Atomic force microscopy is playing a bigger role as critical dimensions shrink and more chips are assembled in packages; competition is growing.


Competition is heating up in the atomic force microscopy (AFM) market, where several vendors are shipping new AFM systems that address various metrology challenges in packaging, semiconductors and other fields.

AFM, a small but growing field that has been under the radar, involves a standalone system that provides surface measurements on structures down to the angstrom level. (1 angstrom = 0.1nm.) AFMs are versatile, but they are relatively slow and sometimes relegated to select applications. The latest AFMs are faster and have broader capabilities, which could extend the reach of the technology and possibly alter the metrology landscape.
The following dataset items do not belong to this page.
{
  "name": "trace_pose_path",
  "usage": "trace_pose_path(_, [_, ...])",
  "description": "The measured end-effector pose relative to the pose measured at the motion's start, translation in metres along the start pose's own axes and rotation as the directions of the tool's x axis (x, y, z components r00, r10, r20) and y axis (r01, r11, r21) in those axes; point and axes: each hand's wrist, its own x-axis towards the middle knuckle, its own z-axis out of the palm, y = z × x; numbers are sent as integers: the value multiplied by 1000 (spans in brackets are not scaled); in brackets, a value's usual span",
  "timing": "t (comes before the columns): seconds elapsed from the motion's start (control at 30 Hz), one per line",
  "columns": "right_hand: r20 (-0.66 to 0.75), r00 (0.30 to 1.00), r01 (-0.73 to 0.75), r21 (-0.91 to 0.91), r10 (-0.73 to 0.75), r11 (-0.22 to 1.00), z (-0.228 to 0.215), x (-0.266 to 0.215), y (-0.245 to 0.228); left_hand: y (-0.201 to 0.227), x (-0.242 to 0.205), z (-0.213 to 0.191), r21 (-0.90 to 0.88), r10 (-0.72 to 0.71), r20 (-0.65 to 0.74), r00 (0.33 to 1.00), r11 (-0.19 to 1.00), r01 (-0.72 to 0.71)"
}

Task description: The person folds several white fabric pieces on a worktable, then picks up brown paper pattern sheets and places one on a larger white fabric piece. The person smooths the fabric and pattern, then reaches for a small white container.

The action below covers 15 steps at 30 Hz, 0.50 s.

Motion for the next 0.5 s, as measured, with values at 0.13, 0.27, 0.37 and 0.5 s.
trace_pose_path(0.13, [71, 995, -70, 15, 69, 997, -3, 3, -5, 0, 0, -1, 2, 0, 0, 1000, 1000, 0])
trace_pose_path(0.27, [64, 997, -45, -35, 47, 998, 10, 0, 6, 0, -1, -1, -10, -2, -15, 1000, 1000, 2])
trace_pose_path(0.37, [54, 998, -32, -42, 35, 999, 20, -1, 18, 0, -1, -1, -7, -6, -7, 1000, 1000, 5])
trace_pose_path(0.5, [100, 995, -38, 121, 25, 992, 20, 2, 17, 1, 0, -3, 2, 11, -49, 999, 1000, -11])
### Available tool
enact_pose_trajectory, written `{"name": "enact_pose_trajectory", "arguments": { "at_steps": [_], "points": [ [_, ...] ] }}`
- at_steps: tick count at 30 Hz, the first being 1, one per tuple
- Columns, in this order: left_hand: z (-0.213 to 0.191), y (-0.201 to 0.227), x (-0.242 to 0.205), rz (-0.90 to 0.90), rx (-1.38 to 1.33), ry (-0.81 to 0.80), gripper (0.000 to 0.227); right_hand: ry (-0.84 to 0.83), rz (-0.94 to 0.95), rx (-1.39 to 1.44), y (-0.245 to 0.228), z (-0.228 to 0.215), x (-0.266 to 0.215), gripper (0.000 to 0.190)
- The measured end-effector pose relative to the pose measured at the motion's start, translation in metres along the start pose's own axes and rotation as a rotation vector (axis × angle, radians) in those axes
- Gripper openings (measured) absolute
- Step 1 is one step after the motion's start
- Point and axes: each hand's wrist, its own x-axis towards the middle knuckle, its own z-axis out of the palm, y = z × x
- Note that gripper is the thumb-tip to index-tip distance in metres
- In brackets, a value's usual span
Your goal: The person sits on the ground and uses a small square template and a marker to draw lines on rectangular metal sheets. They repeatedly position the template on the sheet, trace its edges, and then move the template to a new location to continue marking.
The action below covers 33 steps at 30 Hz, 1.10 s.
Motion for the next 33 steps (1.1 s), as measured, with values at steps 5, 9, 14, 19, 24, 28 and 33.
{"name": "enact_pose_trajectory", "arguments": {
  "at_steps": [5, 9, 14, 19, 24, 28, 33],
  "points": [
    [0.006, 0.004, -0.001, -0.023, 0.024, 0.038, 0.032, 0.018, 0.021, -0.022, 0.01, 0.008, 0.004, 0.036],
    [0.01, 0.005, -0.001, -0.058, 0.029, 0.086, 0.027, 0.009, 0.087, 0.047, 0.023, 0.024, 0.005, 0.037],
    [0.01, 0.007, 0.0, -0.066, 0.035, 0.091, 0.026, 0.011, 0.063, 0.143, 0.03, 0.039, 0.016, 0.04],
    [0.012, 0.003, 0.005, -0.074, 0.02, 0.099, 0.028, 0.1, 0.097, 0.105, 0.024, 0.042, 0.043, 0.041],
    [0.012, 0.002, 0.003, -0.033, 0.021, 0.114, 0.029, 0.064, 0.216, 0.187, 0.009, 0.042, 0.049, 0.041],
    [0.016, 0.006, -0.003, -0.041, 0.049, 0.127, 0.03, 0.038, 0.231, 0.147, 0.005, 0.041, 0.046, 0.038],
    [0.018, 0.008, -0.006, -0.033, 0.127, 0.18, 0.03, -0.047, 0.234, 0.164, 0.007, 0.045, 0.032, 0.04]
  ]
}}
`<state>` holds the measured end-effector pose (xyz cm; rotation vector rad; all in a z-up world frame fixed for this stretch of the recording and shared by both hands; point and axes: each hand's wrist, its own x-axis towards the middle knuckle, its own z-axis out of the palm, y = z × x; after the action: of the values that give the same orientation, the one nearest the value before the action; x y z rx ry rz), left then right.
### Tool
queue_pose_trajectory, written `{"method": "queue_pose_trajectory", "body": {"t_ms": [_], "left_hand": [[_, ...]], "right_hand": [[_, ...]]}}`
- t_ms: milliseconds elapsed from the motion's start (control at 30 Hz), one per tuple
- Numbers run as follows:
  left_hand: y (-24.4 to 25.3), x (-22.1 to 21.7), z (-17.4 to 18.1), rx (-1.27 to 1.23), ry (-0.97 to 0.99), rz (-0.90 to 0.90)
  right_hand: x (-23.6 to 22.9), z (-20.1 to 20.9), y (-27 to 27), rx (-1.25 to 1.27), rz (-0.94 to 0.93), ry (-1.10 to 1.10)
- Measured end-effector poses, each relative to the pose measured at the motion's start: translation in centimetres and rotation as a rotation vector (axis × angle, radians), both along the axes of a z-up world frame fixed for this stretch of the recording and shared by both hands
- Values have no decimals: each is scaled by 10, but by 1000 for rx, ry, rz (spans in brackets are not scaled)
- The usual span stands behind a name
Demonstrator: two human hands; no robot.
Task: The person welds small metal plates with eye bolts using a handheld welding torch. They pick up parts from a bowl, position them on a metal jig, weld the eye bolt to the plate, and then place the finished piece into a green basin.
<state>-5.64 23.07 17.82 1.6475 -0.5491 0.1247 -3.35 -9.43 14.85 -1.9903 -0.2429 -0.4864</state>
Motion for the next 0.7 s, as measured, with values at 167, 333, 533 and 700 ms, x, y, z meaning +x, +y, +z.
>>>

Developed in the 1980s, AFMs are one of several different systems used in the field of metrology, which is the art of measuring structures. Used in the lab and fab, AFMs are found in life sciences, semiconductors and other fields. Basically, an AFM system incorporates a cantilever with a tiny hard tip or needle. In operation, the tip scans the surface of a structure, providing three-dimensional measurements with resolutions from 100µm to 0.1nm.
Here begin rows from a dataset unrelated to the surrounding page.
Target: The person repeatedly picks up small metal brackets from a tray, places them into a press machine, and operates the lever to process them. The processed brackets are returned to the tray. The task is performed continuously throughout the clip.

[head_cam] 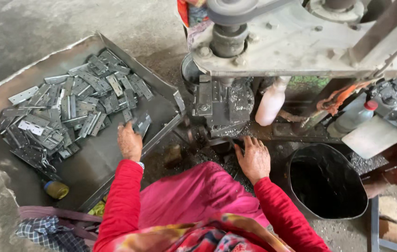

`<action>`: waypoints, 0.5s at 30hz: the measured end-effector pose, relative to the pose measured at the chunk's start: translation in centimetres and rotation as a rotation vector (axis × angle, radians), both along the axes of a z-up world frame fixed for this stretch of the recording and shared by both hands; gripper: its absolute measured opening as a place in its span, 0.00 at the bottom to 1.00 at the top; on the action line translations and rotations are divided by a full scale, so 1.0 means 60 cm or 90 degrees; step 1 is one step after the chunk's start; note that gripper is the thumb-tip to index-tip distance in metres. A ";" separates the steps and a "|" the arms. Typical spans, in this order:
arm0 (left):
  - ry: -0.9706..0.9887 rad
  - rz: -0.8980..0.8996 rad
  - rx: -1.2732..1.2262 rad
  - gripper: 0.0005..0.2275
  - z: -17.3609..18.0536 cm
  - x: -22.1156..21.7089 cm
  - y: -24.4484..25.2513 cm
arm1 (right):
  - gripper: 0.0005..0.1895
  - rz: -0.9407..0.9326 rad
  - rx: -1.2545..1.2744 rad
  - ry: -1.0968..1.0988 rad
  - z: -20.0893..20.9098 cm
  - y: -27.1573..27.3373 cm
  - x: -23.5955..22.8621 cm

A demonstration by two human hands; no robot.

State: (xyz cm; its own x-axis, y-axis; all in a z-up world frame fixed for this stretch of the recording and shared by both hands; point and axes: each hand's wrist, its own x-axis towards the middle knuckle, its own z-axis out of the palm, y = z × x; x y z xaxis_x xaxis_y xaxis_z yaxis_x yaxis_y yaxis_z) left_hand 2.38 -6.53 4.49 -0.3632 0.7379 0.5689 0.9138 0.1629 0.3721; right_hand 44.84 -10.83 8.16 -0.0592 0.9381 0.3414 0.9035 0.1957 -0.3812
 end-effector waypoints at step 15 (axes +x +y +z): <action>0.119 -0.291 0.066 0.12 0.115 0.333 0.062 | 0.17 -0.003 0.002 0.054 -0.004 0.002 0.002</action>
State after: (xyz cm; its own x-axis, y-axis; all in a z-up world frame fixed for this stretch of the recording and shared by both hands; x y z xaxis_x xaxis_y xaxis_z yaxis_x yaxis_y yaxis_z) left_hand 22.33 -2.83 11.39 0.0993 0.7343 0.6715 0.9354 -0.2991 0.1888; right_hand 44.96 -10.74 7.91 -0.0252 0.9373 0.3475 0.8688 0.1925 -0.4562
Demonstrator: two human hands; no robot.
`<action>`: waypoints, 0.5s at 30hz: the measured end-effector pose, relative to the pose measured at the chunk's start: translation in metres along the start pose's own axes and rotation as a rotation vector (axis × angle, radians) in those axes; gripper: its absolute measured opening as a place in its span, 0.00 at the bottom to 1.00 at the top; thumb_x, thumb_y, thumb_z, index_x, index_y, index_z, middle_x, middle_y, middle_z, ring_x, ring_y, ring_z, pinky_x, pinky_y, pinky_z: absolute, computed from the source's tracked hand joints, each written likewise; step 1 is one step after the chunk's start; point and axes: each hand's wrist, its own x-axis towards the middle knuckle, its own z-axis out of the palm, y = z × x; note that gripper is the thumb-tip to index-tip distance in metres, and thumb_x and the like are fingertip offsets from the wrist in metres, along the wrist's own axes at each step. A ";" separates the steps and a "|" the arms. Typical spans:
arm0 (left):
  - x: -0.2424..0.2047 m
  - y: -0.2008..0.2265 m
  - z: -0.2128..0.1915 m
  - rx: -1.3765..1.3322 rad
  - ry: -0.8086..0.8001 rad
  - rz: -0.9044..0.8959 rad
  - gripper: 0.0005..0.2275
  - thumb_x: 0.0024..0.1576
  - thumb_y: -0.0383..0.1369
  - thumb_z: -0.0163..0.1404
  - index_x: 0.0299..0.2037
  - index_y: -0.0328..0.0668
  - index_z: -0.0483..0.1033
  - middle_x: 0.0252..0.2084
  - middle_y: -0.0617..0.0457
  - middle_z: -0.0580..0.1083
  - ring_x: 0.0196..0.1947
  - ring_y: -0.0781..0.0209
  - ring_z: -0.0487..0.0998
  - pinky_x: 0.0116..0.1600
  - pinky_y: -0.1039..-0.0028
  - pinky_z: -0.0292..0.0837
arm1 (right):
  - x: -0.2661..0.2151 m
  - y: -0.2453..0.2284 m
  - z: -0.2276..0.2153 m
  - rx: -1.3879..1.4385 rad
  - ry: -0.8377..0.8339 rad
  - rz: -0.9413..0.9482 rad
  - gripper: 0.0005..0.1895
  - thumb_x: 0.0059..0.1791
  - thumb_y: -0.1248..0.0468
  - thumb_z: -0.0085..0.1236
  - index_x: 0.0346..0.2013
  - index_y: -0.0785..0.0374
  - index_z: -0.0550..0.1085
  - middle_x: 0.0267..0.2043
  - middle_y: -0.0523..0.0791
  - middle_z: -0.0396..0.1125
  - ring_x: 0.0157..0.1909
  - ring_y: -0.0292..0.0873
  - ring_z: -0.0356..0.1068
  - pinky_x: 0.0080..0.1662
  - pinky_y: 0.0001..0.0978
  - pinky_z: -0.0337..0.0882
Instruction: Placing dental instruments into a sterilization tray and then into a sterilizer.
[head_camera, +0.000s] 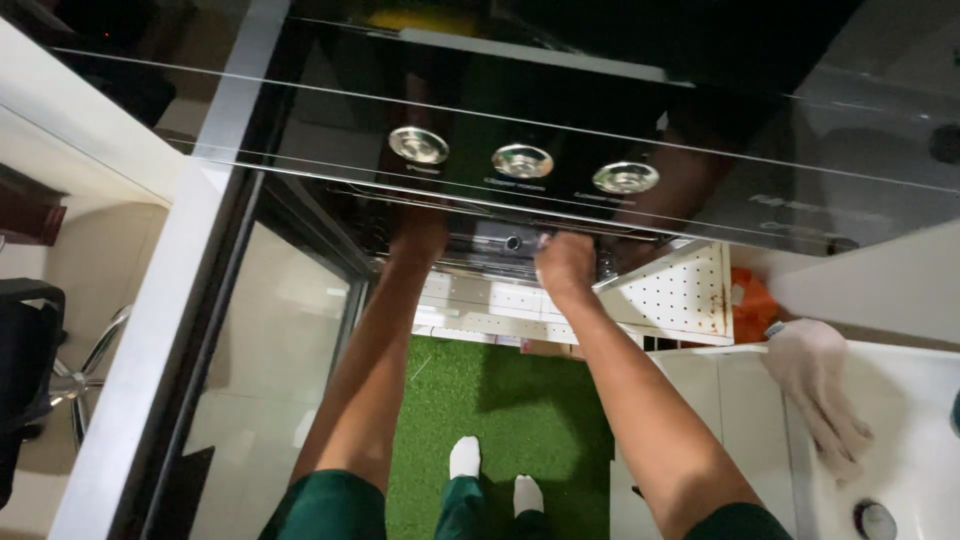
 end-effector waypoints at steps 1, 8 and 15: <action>0.004 -0.011 0.017 0.017 0.105 -0.057 0.19 0.63 0.29 0.42 0.65 0.39 0.67 0.63 0.33 0.69 0.62 0.33 0.70 0.64 0.49 0.68 | 0.008 0.007 0.007 -0.033 -0.011 0.003 0.17 0.53 0.55 0.59 0.39 0.69 0.80 0.50 0.62 0.73 0.54 0.62 0.73 0.58 0.47 0.71; 0.028 -0.038 0.052 0.065 0.032 -0.219 0.17 0.61 0.32 0.45 0.60 0.40 0.73 0.59 0.35 0.73 0.58 0.34 0.74 0.59 0.49 0.71 | 0.030 0.013 0.018 -0.085 0.003 0.080 0.16 0.46 0.57 0.65 0.37 0.69 0.81 0.48 0.63 0.69 0.51 0.62 0.71 0.55 0.43 0.70; 0.027 -0.035 0.042 0.050 -0.115 -0.317 0.16 0.64 0.36 0.43 0.60 0.41 0.73 0.60 0.36 0.71 0.58 0.36 0.74 0.58 0.49 0.71 | 0.028 0.024 0.024 -0.045 0.043 -0.011 0.11 0.47 0.62 0.60 0.35 0.69 0.81 0.43 0.59 0.75 0.49 0.60 0.74 0.58 0.41 0.71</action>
Fig. 1: AFM metrology system. Source: Bruker

Fig. 1: AFM metrology system. Source: Bruker

AFMs are complementary to other metrology tool types, and can handle some but not all of the measurement requirements in fabs. In fact, no one metrology tool can handle all of the demanding measurement requirements for today’s complex III-V, logic and memory devices. In logic fabs, for example, chipmakers rely on several metrology tool types to measure complex materials and structures in devices. AFMs are used in select parts of the process. Generally, other metrology tool types, namely optical-based systems, provide a larger percentage of the CD measurements in fabs, simply because they are more mature and faster than AFMs.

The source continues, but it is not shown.